■ **Aim of the task**: Write out exactly the lines below that run from the one containing "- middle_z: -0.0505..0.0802" through the one containing "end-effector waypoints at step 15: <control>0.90", both included, with no other lines.

■ **Records from a dataset**:
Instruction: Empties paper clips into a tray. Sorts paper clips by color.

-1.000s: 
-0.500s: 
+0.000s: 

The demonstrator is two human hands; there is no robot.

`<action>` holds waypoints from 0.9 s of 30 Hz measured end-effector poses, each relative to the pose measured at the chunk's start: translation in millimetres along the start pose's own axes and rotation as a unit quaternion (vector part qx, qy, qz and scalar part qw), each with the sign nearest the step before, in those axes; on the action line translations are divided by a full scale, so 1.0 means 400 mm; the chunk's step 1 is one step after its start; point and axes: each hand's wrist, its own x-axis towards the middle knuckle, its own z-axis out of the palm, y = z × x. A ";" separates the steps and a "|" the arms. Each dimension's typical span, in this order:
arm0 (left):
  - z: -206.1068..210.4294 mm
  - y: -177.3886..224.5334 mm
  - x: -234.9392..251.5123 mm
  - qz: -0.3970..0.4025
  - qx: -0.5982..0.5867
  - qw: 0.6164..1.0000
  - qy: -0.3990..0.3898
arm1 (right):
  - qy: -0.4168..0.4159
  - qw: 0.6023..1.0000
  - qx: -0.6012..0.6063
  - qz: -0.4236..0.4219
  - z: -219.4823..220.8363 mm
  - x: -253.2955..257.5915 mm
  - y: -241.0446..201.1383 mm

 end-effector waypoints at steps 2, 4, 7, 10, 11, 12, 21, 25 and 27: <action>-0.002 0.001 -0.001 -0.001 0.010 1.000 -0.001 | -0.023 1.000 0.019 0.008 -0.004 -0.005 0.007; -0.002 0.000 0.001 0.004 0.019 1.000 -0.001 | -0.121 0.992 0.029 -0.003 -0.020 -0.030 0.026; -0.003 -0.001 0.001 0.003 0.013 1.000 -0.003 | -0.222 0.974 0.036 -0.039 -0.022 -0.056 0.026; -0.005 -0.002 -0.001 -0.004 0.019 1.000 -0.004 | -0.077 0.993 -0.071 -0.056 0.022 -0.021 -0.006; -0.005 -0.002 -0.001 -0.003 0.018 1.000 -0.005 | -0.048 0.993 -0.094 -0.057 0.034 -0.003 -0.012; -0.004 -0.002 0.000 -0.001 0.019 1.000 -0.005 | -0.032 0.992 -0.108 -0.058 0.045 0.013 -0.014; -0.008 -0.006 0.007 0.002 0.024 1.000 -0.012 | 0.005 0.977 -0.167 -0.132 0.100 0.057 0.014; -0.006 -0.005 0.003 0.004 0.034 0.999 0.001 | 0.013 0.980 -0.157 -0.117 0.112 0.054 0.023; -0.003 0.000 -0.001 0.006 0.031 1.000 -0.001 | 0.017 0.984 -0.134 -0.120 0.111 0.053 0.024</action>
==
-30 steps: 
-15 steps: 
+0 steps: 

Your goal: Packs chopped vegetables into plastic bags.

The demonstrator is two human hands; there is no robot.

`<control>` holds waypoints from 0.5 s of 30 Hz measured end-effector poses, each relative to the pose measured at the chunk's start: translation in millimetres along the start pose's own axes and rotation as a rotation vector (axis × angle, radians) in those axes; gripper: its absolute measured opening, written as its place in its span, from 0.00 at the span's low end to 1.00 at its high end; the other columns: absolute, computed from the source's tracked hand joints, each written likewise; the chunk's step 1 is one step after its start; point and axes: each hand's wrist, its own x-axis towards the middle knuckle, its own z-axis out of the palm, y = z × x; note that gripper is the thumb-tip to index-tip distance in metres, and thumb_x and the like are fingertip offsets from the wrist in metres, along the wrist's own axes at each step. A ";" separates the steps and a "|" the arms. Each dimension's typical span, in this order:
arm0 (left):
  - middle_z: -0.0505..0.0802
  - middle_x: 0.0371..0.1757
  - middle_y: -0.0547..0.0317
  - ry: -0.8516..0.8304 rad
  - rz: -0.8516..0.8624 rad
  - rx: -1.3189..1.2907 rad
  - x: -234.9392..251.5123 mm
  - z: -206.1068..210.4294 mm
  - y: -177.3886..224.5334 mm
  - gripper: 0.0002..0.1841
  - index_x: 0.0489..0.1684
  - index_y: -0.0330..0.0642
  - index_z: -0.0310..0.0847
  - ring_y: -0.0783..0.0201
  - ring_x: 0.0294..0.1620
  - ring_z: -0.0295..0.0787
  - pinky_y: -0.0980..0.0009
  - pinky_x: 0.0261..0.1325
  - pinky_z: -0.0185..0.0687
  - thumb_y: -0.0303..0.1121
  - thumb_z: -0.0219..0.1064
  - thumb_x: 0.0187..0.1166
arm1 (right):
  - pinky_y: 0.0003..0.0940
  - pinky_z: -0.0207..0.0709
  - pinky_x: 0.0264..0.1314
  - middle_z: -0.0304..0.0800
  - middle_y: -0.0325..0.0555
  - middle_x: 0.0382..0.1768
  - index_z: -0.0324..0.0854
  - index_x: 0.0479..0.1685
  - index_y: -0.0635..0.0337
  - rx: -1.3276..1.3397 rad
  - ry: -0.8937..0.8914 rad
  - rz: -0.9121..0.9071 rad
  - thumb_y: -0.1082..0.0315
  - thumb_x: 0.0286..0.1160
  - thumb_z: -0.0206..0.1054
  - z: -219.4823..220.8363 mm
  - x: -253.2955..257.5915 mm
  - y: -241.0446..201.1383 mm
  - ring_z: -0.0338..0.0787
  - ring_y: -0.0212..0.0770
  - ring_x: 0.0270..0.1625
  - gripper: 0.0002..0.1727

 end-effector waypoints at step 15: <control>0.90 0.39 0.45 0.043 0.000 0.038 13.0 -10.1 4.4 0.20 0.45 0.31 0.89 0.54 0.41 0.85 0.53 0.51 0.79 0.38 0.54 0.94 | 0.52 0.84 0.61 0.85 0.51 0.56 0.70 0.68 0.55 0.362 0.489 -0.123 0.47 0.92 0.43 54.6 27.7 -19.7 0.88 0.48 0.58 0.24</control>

■ **Answer**:
  - middle_z: -0.0505..0.0802
  - middle_x: 0.0371..0.1757
  - middle_y: -0.0547..0.0317
  - ry: -0.8516..0.8304 rad
  - rz: -0.8516..0.8624 rad
  - rx: -1.3189..1.2907 rad
  - x: -234.9392..251.5123 mm
  - z: -206.1068..210.4294 mm
  - y: -177.3886..224.5334 mm
  - gripper: 0.0002..0.1841
  - index_x: 0.0489..0.1684
  - index_y: -0.0330..0.0642
  - index_z: -0.0310..0.0847
  - ring_y: -0.0783..0.0201
  - ring_x: 0.0294..0.1620
  - ring_z: -0.0295..0.0787
  - pinky_y: -0.0980..0.0009
  - pinky_x: 0.0261..0.1325
  - pinky_z: -0.0185..0.0687
  - thumb_y: -0.0303..0.1121
  - thumb_z: -0.0219..0.1064
  - thumb_x: 0.0187..0.1166
arm1 (right):
  - pinky_y: 0.0003..0.0940
  - pinky_z: -0.0207..0.0709
  - pinky_x: 0.0264..0.1314
  - middle_z: -0.0304..0.0800
  - middle_y: -0.0325..0.0555
  - middle_x: 0.0382..0.1768
  - index_z: -0.0324..0.0854
  - index_x: 0.0479..0.1685
  - index_y: -0.0635..0.0337
  - rx: -1.3276..1.3397 rad
  - ry: -0.8937..0.8914 rad
  - rz: -0.9121..0.9071 rad
  - thumb_y: -0.1082..0.0315
  - thumb_x: 0.0286..0.1160
  - thumb_z: -0.0206..0.1054
  - z: -219.4823..220.8363 mm
  - x: -253.2955..257.5915 mm
  - y: -241.0446..201.1383 mm
  - ring_z: -0.0338..0.0787
  - ring_y: -0.0212..0.0770
  - ring_x: 0.0270..0.1625
  - gripper: 0.0002..0.1727

 end-effector waypoints at step 15: <control>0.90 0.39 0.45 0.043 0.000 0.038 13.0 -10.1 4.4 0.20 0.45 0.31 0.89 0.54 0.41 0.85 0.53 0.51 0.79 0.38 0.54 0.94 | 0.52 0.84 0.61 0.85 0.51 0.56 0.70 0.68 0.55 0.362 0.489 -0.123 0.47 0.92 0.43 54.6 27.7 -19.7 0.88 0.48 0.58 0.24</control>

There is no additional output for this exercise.